So this year for Christmas I was happy to make my first t-shirt quilt! It was for – follow me here- my boyfriend’s brother’s girlfriend’s dad. Caitlyn was having it made for her dad as a Christmas gift and it was made of all the souvenir t-shirts of places they had gone together. Hugely sentimental and such a great idea! I willingly took the challenge but was slightly nervous since it was the first t-shirt quilt I had ever attempted. Because of the time crunch on this quilt, I didn’t take as many pictures as I should have, but did want to share the challenges I faced and the knowledge I gained to help any of you who are attempting your first t-shirt quilt. So, apologies for being wordy.
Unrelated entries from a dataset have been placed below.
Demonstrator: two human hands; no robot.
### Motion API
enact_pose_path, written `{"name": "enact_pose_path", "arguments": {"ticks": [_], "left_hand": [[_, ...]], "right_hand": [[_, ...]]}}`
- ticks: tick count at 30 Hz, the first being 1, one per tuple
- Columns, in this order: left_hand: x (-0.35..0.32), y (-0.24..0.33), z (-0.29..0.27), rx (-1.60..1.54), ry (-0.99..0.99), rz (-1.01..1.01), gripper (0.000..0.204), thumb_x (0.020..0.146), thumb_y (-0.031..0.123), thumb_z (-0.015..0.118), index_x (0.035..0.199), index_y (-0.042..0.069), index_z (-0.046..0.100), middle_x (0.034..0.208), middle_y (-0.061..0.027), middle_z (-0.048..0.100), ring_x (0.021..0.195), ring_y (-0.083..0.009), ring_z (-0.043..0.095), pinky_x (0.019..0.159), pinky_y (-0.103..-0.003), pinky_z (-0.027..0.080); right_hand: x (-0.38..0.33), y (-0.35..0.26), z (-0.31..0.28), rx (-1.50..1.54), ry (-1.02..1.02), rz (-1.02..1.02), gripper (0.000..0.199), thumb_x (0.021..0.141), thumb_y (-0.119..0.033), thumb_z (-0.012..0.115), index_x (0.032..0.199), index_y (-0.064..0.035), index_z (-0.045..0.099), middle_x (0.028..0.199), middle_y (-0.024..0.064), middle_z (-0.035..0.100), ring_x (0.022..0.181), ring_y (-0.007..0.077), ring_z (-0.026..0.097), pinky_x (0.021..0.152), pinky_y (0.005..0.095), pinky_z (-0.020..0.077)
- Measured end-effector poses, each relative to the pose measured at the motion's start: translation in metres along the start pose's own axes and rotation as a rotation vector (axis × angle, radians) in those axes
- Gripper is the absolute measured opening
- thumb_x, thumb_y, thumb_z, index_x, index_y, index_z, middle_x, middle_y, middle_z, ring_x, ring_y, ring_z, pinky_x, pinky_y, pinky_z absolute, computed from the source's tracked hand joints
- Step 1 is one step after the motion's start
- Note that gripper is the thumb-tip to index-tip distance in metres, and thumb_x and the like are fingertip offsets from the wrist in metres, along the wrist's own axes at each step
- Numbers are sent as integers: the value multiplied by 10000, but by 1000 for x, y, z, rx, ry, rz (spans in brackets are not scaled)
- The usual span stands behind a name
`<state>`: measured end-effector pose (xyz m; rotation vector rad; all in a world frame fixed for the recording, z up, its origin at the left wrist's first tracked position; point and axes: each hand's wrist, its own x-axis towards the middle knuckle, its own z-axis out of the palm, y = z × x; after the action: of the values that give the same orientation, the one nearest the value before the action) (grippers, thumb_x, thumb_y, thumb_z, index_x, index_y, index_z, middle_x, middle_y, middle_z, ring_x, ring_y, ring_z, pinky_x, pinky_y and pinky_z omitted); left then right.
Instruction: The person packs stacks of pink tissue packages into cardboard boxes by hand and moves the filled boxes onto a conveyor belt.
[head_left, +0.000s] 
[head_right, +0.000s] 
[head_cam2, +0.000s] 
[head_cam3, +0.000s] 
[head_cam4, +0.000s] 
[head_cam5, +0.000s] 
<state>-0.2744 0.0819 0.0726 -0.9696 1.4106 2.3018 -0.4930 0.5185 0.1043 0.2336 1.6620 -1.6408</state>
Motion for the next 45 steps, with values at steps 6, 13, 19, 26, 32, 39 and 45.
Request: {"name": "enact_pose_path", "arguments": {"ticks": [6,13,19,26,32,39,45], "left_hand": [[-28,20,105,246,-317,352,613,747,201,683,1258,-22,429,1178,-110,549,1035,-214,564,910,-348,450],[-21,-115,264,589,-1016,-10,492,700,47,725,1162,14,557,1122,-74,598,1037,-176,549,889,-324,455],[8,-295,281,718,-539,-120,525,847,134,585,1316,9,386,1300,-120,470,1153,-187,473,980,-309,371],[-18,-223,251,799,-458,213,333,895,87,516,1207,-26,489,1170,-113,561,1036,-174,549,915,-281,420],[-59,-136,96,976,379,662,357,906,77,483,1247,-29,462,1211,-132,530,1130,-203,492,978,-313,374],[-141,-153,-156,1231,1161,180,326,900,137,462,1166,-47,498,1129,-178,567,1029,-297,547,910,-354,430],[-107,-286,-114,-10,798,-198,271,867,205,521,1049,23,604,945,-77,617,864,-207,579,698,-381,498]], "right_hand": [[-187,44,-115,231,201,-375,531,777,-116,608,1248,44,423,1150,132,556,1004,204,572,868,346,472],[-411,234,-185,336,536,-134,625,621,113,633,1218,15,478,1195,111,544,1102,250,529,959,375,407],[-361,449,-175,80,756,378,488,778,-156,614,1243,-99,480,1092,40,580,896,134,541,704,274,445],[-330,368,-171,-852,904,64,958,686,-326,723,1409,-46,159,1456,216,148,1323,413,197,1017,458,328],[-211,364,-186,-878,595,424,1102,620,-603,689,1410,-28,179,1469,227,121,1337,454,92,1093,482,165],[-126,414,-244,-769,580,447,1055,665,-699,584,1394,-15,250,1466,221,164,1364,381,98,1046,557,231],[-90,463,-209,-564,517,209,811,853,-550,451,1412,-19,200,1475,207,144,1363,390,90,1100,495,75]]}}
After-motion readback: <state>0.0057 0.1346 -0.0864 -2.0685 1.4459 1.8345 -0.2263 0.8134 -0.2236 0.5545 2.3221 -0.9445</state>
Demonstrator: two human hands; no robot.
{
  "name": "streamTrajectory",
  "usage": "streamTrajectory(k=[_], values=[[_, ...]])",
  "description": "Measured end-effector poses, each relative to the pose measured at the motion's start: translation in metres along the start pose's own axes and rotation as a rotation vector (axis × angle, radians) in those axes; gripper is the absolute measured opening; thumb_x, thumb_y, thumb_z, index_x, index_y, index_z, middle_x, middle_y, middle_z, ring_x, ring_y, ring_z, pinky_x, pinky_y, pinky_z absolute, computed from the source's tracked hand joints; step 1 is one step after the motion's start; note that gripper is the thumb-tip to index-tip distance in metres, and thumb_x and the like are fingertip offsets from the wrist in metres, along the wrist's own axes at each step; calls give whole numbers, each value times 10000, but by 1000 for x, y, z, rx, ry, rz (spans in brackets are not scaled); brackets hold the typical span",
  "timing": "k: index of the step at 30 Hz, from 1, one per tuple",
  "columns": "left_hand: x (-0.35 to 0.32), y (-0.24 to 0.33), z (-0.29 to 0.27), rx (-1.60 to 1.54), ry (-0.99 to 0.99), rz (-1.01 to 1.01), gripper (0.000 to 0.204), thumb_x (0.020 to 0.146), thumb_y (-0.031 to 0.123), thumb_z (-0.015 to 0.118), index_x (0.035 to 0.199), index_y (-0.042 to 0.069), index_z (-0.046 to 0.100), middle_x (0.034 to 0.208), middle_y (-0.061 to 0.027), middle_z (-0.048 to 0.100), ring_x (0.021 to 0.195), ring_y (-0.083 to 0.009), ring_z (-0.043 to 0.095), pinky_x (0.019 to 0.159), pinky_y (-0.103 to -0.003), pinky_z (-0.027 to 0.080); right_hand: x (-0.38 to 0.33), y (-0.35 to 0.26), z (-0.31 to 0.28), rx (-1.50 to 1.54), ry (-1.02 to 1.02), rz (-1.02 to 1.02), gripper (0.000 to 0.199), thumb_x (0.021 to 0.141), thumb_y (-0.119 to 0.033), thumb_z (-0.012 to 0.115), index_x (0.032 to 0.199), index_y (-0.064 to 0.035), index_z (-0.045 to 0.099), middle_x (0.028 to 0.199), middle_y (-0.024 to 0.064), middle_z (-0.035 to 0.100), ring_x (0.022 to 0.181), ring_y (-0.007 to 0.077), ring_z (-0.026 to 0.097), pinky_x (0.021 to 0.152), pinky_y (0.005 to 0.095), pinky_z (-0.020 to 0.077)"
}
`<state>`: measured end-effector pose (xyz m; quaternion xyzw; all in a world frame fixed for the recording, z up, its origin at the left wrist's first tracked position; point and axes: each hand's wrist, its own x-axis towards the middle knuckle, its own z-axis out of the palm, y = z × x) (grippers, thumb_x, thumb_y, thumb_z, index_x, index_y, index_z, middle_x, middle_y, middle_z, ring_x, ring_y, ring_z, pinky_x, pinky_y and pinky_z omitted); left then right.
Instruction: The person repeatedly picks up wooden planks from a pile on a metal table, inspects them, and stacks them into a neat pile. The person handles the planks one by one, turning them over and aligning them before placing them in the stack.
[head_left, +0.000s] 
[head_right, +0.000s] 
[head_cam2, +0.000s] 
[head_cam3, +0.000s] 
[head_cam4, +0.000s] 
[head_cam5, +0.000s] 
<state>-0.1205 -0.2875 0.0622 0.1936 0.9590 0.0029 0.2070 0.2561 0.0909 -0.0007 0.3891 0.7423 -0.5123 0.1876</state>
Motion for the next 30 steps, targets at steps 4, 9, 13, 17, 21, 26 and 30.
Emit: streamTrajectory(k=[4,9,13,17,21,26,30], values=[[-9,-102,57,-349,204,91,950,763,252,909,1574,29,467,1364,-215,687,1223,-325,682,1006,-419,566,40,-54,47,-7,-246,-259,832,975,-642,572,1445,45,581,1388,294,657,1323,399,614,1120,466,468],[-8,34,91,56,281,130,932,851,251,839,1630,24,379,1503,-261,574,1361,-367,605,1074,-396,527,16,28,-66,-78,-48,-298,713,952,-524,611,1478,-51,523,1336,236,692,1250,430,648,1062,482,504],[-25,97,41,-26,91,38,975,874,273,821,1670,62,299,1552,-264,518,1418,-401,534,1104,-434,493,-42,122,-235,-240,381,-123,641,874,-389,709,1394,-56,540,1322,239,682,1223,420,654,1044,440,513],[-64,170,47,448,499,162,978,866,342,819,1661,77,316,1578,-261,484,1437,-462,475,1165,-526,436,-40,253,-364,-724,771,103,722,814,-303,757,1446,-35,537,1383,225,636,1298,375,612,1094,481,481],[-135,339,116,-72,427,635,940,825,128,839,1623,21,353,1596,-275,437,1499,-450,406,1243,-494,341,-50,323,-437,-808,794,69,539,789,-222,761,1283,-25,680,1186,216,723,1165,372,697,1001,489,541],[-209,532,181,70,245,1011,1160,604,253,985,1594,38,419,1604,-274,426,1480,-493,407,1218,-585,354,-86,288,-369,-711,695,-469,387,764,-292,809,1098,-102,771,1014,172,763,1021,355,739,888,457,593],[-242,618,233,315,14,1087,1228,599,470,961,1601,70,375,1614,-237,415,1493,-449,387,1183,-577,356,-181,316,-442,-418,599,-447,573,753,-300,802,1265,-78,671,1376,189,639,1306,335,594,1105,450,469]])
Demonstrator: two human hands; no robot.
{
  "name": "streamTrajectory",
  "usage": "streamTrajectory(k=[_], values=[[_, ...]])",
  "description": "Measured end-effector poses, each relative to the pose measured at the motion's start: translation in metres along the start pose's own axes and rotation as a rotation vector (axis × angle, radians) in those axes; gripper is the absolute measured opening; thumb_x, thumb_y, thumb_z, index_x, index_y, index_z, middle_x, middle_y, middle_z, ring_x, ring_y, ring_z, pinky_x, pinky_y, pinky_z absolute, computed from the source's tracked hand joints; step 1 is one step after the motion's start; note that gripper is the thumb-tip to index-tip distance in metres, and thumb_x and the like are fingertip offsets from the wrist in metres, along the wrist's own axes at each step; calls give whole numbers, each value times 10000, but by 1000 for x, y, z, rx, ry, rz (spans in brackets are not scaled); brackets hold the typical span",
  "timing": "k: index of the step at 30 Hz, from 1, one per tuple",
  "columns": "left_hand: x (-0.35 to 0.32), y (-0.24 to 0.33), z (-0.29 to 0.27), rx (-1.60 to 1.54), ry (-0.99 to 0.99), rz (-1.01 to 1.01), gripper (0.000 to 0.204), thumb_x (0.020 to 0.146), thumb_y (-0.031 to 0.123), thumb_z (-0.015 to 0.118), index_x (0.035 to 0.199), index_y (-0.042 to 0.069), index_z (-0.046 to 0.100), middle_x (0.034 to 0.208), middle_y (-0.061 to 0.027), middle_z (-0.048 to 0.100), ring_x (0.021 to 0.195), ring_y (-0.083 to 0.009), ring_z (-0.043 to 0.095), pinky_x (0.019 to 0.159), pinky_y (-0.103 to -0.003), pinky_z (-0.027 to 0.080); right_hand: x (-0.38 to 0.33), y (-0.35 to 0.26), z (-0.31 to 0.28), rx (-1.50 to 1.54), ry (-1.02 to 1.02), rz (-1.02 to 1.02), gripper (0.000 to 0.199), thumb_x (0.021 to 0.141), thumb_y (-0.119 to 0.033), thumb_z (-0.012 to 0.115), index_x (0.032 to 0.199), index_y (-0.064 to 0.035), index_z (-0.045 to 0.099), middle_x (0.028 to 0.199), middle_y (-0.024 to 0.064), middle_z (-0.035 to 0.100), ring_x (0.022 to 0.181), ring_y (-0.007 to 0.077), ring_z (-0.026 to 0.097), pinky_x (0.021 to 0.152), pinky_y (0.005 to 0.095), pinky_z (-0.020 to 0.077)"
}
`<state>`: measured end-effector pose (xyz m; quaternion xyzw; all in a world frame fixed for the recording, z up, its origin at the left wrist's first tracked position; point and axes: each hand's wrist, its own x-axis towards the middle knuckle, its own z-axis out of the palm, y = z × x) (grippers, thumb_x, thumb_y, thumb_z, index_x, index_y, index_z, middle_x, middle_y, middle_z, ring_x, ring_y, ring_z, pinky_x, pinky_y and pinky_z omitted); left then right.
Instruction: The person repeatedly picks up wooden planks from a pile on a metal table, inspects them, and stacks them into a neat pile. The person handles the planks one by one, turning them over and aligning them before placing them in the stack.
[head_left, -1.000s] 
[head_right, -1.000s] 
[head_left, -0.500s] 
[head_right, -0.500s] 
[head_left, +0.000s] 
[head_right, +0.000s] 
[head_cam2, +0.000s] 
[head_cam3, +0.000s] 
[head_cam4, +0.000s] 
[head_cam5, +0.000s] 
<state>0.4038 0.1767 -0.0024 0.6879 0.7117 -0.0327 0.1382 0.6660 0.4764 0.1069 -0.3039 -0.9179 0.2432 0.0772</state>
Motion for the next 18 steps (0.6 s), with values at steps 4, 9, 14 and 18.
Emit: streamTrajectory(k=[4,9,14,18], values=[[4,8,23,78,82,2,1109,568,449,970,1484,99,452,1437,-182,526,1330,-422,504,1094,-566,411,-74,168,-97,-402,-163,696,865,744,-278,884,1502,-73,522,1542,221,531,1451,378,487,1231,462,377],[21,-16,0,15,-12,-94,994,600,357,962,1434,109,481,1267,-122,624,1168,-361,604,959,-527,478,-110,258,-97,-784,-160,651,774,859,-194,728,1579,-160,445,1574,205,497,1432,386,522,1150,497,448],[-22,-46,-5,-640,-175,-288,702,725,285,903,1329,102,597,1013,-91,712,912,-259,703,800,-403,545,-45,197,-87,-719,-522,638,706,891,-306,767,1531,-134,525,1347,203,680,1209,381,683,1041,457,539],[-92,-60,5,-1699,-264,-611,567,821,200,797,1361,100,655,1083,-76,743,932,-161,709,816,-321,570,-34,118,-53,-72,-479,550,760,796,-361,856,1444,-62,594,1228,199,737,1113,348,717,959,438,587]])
I did my pinterest research, bought what I thought was enough interfacing (it wasn’t) and sketched it out. The biggest challenge of this quilt was that some t-shirts were your standard adult square t-shirts and then a few were fitted women’s style t-shirts. So the sizes of the shirt fronts were varied. My initial plan of an even grid was not going to work. I also wanted it to be big enough for a throw to snuggle under on the couch.
The layout allowed me to create a little bit of visual interest in the design while also keeping balance between the different shirt sizes. The sashing allowed me to fill out the quilt a little bit, making it a little bigger for snuggle quality.
My first step was to measure and cut the front/back out of each t-shirt. My initial cuts were as wide as possible to allow leeway when I finally cut the shirts down to size. The were all cut to the same length, so each row would be the same height, but there were two different sizes to widths, mostly depending on the shirt size and front design.
Next I cut closer to size and ironed each shirt to fusible interfacing for stability. The interfacing I used worked great for the standard t-shirts, but there were a few softer t-shirts with a little more stretch to them that probably would have benefitted from a stronger interfacing, and of course this became evident later during the quilting process, but I’ll get to that. Once the interfacing was ironed, I trimmed to the final size each shirt needed to be.
Next, I started sewing row by row, adding the vertical sashing and then adding the horizontal sashing once the row was complete. This was first quilt I’ve added sashing between blocks to, but being familiar with piecing, I figured it wasn’t much different.
Once my quilt top was finished, I made my sandwich and started quilting. I decided with my pending deadline a simple 45 degree diagonal stitch at 2 inches apart would be my choice, with a few horizontal stitches in the ditches of the sashing. This was where I really started to notice that a stronger interfacing would have been better on those soft tees. As I was quilting with my walking foot, the softer tees were still wanting to stretch from the edges. This was causing the fabric to somewhat bubble in between the quilting stitches and at times fold under the stitches, creating ripples. I really hate that I didn’t take pictures of this, but at the time I was so frustrated with the problem, I wasn’t thinking about documenting it to share with you all. I also don’t know how many quilting stitches I ripped out. But it was a lot. A lot.
But after the quilting was done, it was off to the binding. This also gave me a challenge as my machine did not want to stitch in the left needle position! I’ve had some trouble with my Babylock Espire and have taken it to a couple of different shops to have it diagnosed, but on binding day, it wanted to fight me the whole way. Every few stitches in the left needle position, it would throw up an error, readjust the needle to the middle position, make one stitch and then return to the left. Making the cutest little zig zag that I didn’t want.
So in a compromise, I adjusted to a middle needle position, since that’s where it wanted to be anyway, and finished the binding. The struggle with this position is that the binding kept wanting to slide over and slip into my presser foot. Hello wonky stitching. Patience and a slow stitch speed got me over the finish line though.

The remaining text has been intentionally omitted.